Of his New and Collected Poems (2008), The Independent said, "this grand gathering of his poems shows – in more than 500 beguiling pages – just how tall he stands and how far he sees." and his latest book, The Burning of the Books and Other Poems (2009) was praised as the work of 'a European visionary and multi-disciplinary sensibility straddling time and dimension restrictions'.
He has worked with artists, composer and musicians over many years, writing several libretti, books for musicals, texts for oratorios, and straight plays. After years of teaching in schools and art colleges, he is currently teaching at the University of East Anglia. He became a Fellow of the Royal Society of Literature in 1982.
Poetry in Translation is a series organised by Sebastian Hayes, co-Director of Brimstone Press Ltd.
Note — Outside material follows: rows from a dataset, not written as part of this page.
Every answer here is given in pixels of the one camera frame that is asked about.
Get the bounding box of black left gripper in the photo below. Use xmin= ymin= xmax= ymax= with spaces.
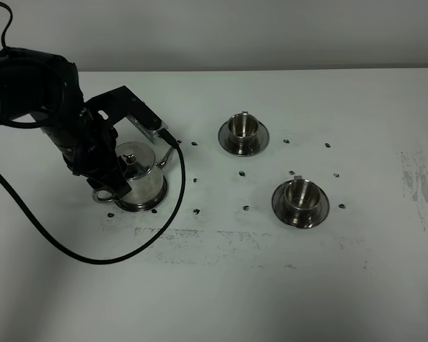
xmin=64 ymin=107 xmax=131 ymax=198

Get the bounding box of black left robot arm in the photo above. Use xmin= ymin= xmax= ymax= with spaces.
xmin=0 ymin=48 xmax=131 ymax=197

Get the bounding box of stainless steel teapot saucer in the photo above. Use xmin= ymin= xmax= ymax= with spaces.
xmin=114 ymin=178 xmax=168 ymax=212

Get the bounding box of far stainless steel teacup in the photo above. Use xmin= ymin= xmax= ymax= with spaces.
xmin=227 ymin=112 xmax=259 ymax=147

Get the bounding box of stainless steel teacup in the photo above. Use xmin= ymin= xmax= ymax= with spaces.
xmin=227 ymin=112 xmax=259 ymax=147
xmin=283 ymin=176 xmax=321 ymax=219

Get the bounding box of far stainless steel saucer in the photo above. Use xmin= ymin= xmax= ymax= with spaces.
xmin=218 ymin=113 xmax=269 ymax=157

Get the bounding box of near stainless steel teacup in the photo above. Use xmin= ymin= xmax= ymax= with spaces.
xmin=283 ymin=176 xmax=321 ymax=219

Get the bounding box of near stainless steel saucer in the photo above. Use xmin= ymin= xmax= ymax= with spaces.
xmin=271 ymin=177 xmax=330 ymax=229

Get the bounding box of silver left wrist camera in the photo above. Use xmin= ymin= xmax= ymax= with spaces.
xmin=126 ymin=114 xmax=168 ymax=147

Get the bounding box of black left camera cable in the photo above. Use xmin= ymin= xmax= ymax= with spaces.
xmin=0 ymin=128 xmax=186 ymax=265

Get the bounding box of black left camera mount bracket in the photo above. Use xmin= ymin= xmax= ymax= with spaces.
xmin=85 ymin=85 xmax=162 ymax=130

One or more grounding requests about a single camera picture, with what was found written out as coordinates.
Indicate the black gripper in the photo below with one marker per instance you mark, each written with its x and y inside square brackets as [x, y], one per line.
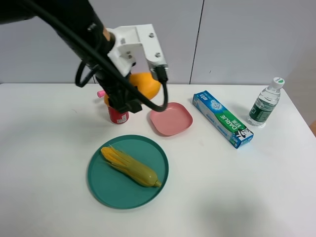
[109, 78]

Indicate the yellow mango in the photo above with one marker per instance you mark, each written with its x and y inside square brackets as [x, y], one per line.
[143, 82]

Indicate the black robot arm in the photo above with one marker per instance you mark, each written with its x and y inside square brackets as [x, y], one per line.
[77, 24]

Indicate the pink toy saucepan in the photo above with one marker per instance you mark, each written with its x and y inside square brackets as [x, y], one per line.
[101, 93]

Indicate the red soda can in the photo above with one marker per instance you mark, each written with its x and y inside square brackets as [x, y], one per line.
[117, 117]

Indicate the pink square plate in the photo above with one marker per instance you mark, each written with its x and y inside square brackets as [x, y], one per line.
[174, 120]

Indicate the toy corn cob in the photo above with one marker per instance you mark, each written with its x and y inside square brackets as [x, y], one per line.
[131, 167]

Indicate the teal round plate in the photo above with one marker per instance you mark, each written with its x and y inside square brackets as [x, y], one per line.
[117, 190]

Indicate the Darlie toothpaste box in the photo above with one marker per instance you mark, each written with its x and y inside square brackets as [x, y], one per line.
[220, 117]

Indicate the clear water bottle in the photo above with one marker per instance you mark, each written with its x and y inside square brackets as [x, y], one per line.
[265, 103]

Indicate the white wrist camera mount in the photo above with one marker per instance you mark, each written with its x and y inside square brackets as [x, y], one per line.
[130, 39]

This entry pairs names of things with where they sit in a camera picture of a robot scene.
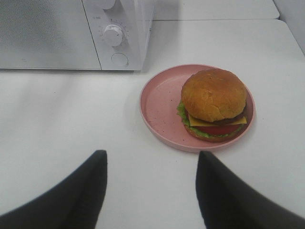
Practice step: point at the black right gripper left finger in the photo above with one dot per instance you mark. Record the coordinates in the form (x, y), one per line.
(74, 203)

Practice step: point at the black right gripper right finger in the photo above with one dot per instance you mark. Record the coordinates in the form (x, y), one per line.
(226, 202)

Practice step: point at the burger with lettuce and cheese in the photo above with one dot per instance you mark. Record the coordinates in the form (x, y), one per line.
(213, 105)

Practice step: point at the pink round plate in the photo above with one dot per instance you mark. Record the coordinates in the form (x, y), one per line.
(159, 99)

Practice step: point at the round white door button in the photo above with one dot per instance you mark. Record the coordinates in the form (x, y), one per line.
(119, 59)

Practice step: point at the white microwave knob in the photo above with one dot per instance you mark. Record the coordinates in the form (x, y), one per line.
(107, 4)
(113, 35)

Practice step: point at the white microwave oven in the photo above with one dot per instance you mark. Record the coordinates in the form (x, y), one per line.
(135, 19)

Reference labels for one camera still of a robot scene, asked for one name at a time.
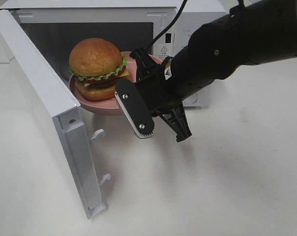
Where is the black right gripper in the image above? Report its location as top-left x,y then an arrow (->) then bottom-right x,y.
130,48 -> 192,142

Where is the round white door button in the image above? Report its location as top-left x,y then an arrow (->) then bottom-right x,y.
185,93 -> 198,105

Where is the pink round plate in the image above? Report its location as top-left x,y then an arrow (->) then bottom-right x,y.
69,51 -> 163,117

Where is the burger with lettuce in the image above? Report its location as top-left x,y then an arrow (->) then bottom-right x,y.
69,38 -> 129,101

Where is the white microwave door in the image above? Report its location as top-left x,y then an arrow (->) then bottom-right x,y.
0,10 -> 106,218

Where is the white warning label sticker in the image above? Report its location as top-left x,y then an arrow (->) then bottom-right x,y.
157,43 -> 173,60

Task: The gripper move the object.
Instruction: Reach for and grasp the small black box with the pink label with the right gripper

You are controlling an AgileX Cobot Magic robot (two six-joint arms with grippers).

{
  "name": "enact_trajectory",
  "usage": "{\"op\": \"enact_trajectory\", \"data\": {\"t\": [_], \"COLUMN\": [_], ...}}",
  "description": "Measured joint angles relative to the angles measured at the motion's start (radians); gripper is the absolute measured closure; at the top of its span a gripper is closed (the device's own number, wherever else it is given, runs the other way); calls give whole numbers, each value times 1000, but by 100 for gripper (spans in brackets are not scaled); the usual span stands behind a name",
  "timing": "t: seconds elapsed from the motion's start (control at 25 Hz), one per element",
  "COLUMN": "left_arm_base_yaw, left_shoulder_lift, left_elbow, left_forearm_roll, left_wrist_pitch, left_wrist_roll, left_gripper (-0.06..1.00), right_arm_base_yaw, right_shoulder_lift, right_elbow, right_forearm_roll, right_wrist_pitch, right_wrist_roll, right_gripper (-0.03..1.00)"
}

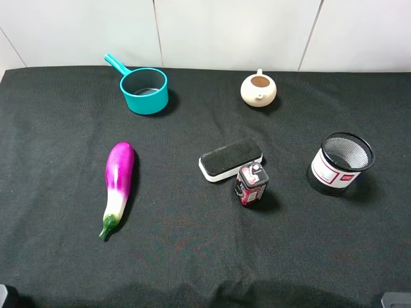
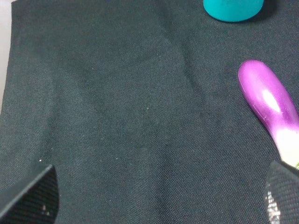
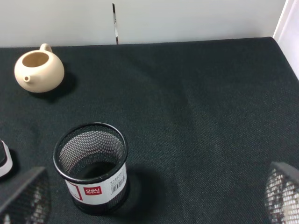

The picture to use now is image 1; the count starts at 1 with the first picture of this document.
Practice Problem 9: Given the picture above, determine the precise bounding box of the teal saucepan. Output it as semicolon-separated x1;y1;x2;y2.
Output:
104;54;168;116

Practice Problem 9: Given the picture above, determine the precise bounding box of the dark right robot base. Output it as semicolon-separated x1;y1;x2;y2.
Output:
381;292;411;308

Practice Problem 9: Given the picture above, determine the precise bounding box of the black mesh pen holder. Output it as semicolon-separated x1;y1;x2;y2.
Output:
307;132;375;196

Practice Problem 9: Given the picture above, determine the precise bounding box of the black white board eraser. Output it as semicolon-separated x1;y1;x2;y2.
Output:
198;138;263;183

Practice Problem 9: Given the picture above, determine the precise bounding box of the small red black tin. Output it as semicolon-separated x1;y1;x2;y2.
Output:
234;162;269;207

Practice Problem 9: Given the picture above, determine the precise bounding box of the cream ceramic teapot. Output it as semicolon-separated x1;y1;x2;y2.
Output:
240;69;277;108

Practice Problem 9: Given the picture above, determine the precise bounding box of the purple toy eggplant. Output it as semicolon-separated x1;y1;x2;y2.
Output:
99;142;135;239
www.poetryintranslation.org
THE POETRY CAFE – BETTERTON STREET, LONDON WC2
POETRY IN TRANSLATION
“The Trace They Wished to Leave”
Wednesday 28th April at 7.30 pm
Tickets at door £5/£3 conc.
George Gömöri will read some of his own poems and translations of other Hungarian poets.
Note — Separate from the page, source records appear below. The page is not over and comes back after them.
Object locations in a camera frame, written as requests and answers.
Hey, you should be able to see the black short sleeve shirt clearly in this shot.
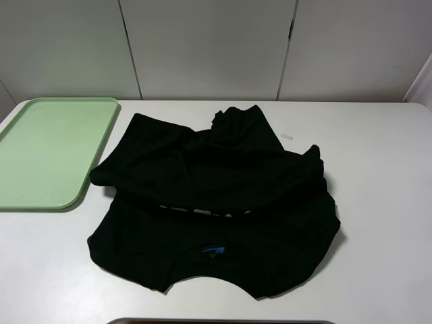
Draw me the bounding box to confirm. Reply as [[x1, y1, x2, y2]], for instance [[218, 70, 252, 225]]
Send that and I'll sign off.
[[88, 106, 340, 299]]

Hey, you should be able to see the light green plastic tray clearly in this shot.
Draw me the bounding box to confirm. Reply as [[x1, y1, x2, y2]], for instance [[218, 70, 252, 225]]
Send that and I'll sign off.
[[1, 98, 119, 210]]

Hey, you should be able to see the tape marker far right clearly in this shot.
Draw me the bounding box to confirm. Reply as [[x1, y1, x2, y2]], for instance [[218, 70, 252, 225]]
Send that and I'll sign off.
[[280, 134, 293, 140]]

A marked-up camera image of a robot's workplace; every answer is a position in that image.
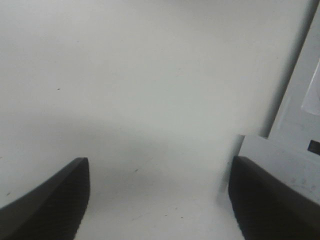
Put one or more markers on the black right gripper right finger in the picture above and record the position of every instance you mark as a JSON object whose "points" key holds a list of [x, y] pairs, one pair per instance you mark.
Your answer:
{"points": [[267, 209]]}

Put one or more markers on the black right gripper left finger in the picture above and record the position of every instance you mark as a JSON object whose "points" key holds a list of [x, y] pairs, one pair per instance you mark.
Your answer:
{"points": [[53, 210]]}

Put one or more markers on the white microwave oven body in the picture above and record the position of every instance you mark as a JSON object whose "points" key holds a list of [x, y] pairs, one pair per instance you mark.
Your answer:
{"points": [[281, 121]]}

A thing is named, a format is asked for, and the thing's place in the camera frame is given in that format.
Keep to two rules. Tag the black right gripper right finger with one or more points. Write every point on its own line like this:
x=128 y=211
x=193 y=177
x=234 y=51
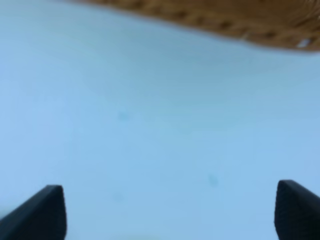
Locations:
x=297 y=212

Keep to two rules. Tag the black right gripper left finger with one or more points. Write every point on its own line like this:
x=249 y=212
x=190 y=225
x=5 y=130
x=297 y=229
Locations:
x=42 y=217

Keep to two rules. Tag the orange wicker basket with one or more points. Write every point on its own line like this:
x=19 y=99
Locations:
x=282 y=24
George (György) Gömöri is a Hungarian poet, translator and scholar living in London. He left Hungary after the revolution in 1956 in which he was a student organiser and editor of the journal University Youth. He co-translates with the poets Clive Wilmer and Richard Berengarten into English. Polishing October, published in 2008 by Shoestring Press, Nottingham, is the second collection of his poetry in English. His other collaborations with Clive Wilmer include the translated verse of Miklós Radnóti (1979, 2003) and György Petri (1991,1999) . He also edited an anthology of modern Hungarian poetry The Colonnade of Teeth (1996) with George Szirtes. A Retired Lecturer from the University of Cambridge, he is Emeritus Fellow of Darwin College, Cambridge. His literary prizes include the Salvatore Quasimodo Prize (Balatonfüred, 1993), the Ada Negri Prize ( Lodi, 1995), the Alföld Prize (2009) and the Pro Cultura Hungarica (1999). Member of the Editorial Board of the American magazine World Literature Today and Foreign Member of PAU, the Cracow-based Polish Academy of Arts and Sciences.
Poetry in Translation is a series organised by Sebastian Hayes, co-Director of Brimstone Press Ltd.